Оба замолчали. Так и сидели, обнявшись и погрузившись в свои мысли.
- Ира, а ты помнишь, как я тебе серенаду под окном пел?
- Конечно, помню! Как можно забыть? Но ты тогда так фальшиво пел, что моя мама потом ещё месяц уверяла всех, что это коты орали, а не ты!
Михаил Павлович закатил глаза:
- Может, потому что я не пел, а кашлял? У меня тогда сильный бронхит был!
          Они засмеялись, вспоминая молодость. Казалось бы, столько времени прошло, столько всего случилось, но вот они здесь, снова вместе.
 - Знаешь, а ведь у меня ещё силы есть, — гордо сказал Михаил Павлович и попытался встать с лавочки. Но колено снова подвело, и он с грохотом уселся обратно. - Ну, силы-то есть, а вот ноги против! — он с трудом выдавил из себя смех.
      Ирина Васильевна только покачала головой.
- Миша, не надо геройствовать. У нас тут свои правила игры. Медленно, но верно. Мы теперь, как старые патефоны — долго играем, но под конец фальшивим...

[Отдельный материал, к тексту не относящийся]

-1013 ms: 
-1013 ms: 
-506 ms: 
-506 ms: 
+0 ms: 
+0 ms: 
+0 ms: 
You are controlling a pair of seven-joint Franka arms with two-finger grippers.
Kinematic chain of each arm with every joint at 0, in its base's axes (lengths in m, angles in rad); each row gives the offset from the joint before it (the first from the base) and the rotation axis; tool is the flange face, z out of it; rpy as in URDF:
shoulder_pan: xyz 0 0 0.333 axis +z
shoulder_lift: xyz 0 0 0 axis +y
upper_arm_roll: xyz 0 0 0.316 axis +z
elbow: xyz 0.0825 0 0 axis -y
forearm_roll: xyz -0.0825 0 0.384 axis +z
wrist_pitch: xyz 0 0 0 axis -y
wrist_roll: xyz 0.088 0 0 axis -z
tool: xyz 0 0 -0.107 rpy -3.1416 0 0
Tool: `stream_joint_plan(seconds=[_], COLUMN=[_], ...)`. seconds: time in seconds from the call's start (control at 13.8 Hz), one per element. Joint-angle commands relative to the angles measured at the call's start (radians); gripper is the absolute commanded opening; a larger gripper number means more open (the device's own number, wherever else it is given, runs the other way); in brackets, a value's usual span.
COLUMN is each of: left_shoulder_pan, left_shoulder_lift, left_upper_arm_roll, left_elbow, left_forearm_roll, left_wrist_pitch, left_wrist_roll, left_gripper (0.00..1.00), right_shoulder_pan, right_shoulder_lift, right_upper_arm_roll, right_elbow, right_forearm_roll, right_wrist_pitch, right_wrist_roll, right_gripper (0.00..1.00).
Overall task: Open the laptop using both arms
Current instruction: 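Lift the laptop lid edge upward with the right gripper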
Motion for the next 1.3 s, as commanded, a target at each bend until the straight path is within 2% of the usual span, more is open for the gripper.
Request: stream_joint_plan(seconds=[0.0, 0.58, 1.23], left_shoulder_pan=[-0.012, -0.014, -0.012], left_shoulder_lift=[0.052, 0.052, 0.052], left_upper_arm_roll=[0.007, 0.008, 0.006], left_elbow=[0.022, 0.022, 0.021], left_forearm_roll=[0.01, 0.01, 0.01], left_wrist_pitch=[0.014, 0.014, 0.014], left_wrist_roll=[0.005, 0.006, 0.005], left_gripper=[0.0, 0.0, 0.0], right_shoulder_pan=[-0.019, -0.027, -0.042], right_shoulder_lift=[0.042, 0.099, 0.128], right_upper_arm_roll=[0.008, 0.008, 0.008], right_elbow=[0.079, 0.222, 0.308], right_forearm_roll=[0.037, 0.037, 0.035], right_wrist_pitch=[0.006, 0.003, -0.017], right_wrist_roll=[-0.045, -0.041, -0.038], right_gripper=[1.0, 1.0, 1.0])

 Неспроста они вспоминали серенаду. Михаил всё-таки подговорил своего соседа Фёдоровича подыграть на гитаре песню собственного сочинения, не очень складную, но искреннюю. Репетировали, конечно, потихоньку и хохотали, когда что-то не получалось.
И вот наступил час икс. Выбрались через запасной выход на кухне, как партизаны, встали под Ирочкино окно. Михаил запел, Фёдорович заиграл, собаки по соседству залаяли, из соседних окон сначала закричали, типа спать дайте, но, когда поняли смысл происходящего, то с умилением застыли. И сотрудники останавливать не стали. А из окна смотрела Ирочка, молодая, красивая, с румянцем на щеках. И пусть кто-то не попадал в ноты, это была лучшая песня, которую она слышала. Аплодисменты прогремели на весь ночной двор.
Конечно, наутро об этом только и говорили. И жизнь в пансионате как-то оживилась. Даже стали поговаривать о предстоящей встрече Нового года. Как говорится, готовь сани летом… Тем более музыкальные номера было кому поручить.
Осень – далеко не конец! Ещё вся зима впереди!
Теперь смех часто разлетался по двору, смешиваясь с шорохом осенних листьев, словно подтверждая: песни осени всегда продолжаются, пока есть кому их петь и слушать.